Purpose : Visual acuity (VA) remains a fundamental measure of visual function. The accuracy and precision of VA assessment are extremely important for its use in disease management, therapeutic development, and occupation qualification. Although the ETDRS chart (Ferris III, et al., 1982) with different termination rules and E-ETDRS (Beck et al., 2003) provide the standard VA assessment in clinical trials, different termination rules may yield different VA scores for the same observer (Carkeet, 2001). Recently, Lesmes (2018) introduced a Bayesian adaptive qVA test that estimates the threshold and range of the VA psychometric function (PF) via higher sampling resolution of optotype size and a rich model of row-based PFs (Figure 1). In this study, we use Monte Carlo simulations to evaluate the accuracy and precision of VA assessment using ETDRS with 6 termination rules in current practice, E-ETDRS, and qVA.

Methods : Observers with three different “true” VA thresholds (-0.3, 0.25, and 1 logMAR) and range (0.15, 0.3 and 0.6 logMAR) were simulated. The row-based PFs in qVA were used to simulate observer performance. The six termination rules were: reading the whole chart, or stopping at the line with at least 1, 2, 3, 4, or 5 mistakes. Each qVA run consisted of 45 trials with a row of 3 optotypes in each trial. Each observer was assessed 1000 times by each method.

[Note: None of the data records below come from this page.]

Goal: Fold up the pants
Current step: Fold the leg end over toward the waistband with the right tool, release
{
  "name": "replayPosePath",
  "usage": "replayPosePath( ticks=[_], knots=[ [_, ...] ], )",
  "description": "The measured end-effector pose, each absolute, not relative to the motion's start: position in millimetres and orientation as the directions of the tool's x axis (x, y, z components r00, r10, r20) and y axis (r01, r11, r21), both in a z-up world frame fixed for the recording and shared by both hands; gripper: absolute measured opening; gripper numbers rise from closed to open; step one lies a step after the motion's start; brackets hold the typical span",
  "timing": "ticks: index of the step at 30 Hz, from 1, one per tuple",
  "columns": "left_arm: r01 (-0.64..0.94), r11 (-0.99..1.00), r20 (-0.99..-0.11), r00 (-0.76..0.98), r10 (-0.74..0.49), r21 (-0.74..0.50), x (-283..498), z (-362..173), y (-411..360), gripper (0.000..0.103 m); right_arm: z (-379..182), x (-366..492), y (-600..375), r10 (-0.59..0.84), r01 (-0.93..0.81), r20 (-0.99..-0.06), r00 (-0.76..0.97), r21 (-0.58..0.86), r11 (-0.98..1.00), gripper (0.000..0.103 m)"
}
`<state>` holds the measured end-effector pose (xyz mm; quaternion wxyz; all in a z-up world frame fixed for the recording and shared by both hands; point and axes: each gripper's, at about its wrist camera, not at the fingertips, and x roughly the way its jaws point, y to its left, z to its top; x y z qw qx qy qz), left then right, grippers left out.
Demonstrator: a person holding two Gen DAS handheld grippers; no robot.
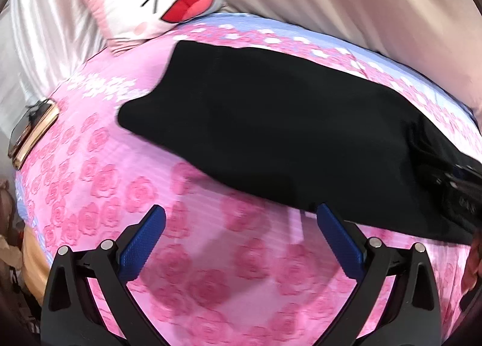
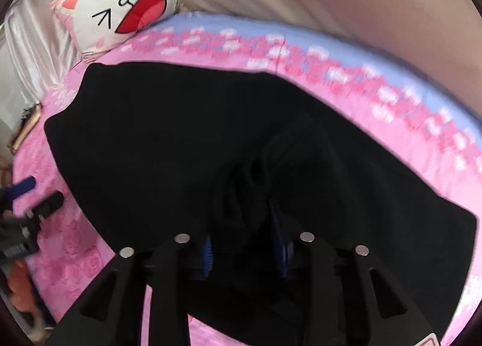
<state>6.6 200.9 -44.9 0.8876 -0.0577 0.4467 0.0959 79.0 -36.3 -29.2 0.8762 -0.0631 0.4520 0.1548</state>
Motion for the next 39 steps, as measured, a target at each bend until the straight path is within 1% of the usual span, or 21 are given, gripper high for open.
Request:
replayPosePath(
  ticks=[2,3,5,8,11,13,15,18,20,21,22,23,25,26,29,32,34,35,36,37,39],
  knots=[
    [-0.243,0.969,-0.803,0.585,0.114,-0.039,6,-44,215,0.098,-10,61,-52,0.258,-0.328,-0.780,0.570,0.071,0.942,0.044],
    [-0.254,0.966,-0.803,0.586,0.108,-0.055,6,-43,223,0.098,5,48,-68,0.255,-0.299,-0.753,0.606,0.080,0.951,0.052],
    [-0.288,0.953,-0.804,0.587,0.096,-0.097,7,-44,240,0.098,21,29,-102,0.198,-0.222,-0.727,0.658,0.064,0.973,0.059],
    [-0.322,0.934,-0.811,0.581,0.068,-0.152,10,-46,260,0.098,30,2,-170,0.081,-0.059,-0.723,0.686,0.055,0.997,0.060],
    [-0.350,0.917,-0.813,0.580,0.053,-0.190,10,-47,270,0.098,13,-21,-235,0.001,0.112,-0.758,0.653,0.098,0.989,0.061],
    [-0.359,0.915,-0.811,0.581,0.066,-0.183,12,-46,266,0.098,-9,-27,-265,0.037,0.171,-0.790,0.612,0.178,0.969,0.061],
    [-0.359,0.916,-0.815,0.576,0.065,-0.180,14,-46,260,0.098,-29,-25,-274,0.036,0.196,-0.809,0.586,0.186,0.963,0.061],
    [-0.346,0.921,-0.817,0.574,0.060,-0.176,13,-43,247,0.098,-49,-17,-277,0.152,0.164,-0.800,0.581,0.298,0.941,0.061],
    [-0.331,0.930,-0.815,0.576,0.065,-0.160,11,-39,236,0.098,-59,-11,-273,0.194,0.141,-0.794,0.576,0.331,0.933,0.062],
    [-0.323,0.934,-0.813,0.578,0.067,-0.153,10,-37,230,0.098,-60,-11,-271,0.193,0.134,-0.787,0.586,0.329,0.935,0.066],
    [-0.308,0.941,-0.811,0.582,0.068,-0.142,9,-34,222,0.098,-61,-10,-267,0.191,0.129,-0.782,0.593,0.326,0.936,0.066],
    [-0.300,0.944,-0.810,0.582,0.070,-0.134,10,-34,216,0.098,-60,-11,-264,0.181,0.124,-0.779,0.601,0.315,0.941,0.051],
    [-0.280,0.953,-0.810,0.582,0.071,-0.117,12,-33,202,0.098,-53,-12,-256,0.160,0.111,-0.771,0.617,0.286,0.952,0.026],
    [-0.276,0.955,-0.812,0.578,0.074,-0.110,13,-30,197,0.098,-47,-10,-255,0.136,0.106,-0.773,0.620,0.253,0.962,0.020],
    [-0.263,0.959,-0.812,0.579,0.072,-0.103,17,-24,187,0.098,-13,-28,-257,0.055,0.092,-0.748,0.662,0.153,0.984,0.015],
    [-0.299,0.948,-0.804,0.587,0.096,-0.106,17,-19,194,0.098,-11,-35,-273,0.023,0.118,-0.757,0.653,0.132,0.984,0.015],
    [-0.335,0.936,-0.811,0.574,0.110,-0.110,25,-19,205,0.098,-30,-24,-272,0.019,0.115,-0.800,0.599,0.110,0.987,0.016],
    [-0.366,0.924,-0.823,0.555,0.121,-0.111,32,-22,213,0.098,-42,-20,-271,0.020,0.114,-0.822,0.569,0.102,0.988,0.023],
    [-0.389,0.913,-0.832,0.542,0.122,-0.119,36,-26,223,0.098,-45,-21,-268,0.001,0.123,-0.807,0.590,0.091,0.988,0.024],
    [-0.408,0.903,-0.837,0.534,0.119,-0.132,41,-30,233,0.098,-43,-23,-265,-0.009,0.128,-0.797,0.604,0.085,0.988,0.027],
    [-0.445,0.881,-0.850,0.517,0.106,-0.161,50,-37,252,0.098,-36,-27,-264,-0.046,0.165,-0.788,0.613,0.071,0.984,0.042]
  ],
)
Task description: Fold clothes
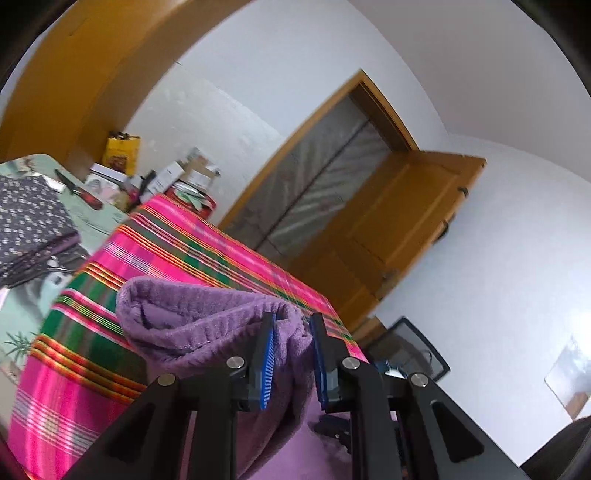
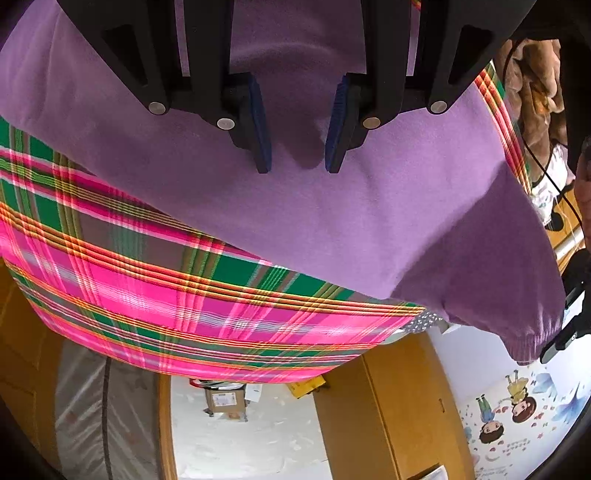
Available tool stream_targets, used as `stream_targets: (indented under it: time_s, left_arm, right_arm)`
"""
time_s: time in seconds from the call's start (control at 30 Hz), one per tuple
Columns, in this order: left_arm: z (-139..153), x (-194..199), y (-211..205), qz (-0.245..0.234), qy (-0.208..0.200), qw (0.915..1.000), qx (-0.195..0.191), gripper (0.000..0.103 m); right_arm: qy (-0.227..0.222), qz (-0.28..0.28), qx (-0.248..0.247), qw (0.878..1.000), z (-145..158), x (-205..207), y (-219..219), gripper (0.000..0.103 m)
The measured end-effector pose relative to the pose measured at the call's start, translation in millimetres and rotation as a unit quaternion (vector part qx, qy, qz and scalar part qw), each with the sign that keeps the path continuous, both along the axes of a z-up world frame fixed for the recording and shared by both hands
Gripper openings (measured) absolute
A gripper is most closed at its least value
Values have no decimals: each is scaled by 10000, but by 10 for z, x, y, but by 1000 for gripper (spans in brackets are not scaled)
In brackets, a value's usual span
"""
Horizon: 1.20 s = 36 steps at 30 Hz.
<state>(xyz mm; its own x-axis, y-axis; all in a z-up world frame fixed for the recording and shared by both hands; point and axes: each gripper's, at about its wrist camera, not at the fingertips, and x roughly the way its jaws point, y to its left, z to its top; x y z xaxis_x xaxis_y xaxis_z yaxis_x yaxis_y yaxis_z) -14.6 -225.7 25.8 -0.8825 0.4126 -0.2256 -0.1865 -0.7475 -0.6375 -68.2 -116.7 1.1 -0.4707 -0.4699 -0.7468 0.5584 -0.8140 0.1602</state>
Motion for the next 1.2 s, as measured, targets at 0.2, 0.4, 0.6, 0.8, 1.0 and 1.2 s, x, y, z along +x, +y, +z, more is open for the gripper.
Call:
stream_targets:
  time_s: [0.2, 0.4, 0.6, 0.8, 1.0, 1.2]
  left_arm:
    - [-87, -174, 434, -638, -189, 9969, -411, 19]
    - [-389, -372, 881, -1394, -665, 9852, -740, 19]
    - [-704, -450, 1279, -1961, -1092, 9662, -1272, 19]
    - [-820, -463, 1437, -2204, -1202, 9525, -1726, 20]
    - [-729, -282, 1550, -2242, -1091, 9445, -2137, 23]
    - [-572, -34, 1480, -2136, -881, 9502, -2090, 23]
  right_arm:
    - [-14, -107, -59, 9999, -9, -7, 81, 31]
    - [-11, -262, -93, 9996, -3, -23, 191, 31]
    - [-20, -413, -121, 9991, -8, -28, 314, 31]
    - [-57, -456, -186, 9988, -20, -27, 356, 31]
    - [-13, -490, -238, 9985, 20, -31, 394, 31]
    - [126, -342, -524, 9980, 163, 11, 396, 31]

Results : The qVA generated the most accurate (bias: -0.004 to 0.004 logMAR) and precise (SD: 0.010 to 0.037 logMAR) assessment of VA thresholds, across observers (Figure 2). The ETDRS chart with different termination rules yielded VA scores with biases between -0.228 and 0.173 logMAR and SDs between 0.025 and 0.126 logMAR. Among the 6 termination rules, the ETDRS with the 3-mistake termination rule yielded the smallest bias (-0.018 to 0.079 logMAR), and the ETDRS with the whole-chart termination rule yielded the smallest SD (0.026 to 0.071 logMAR). The bias (0.096 to 0.057 logMAR) and SD (0.025 to 0.090 logMAR) of the E-ETDRS were similar to those of the ETDRS with the 5-mistake termination rule.

Conclusions : The ETDRS with the 6 termination rules and E-ETDRS do not converge to the true acuity of the simulated observers. The qVA provides unbiased and most precise VA assessment.

This abstract was presented at the 2019 ARVO Annual Meeting, held in Vancouver, Canada, April 28 - May 2, 2019.

 

Fig.1 Row-based psychometric functions describe the probability of reporting 0-6 letters correct from a row of 5 letters presented (Lesmes, 2018).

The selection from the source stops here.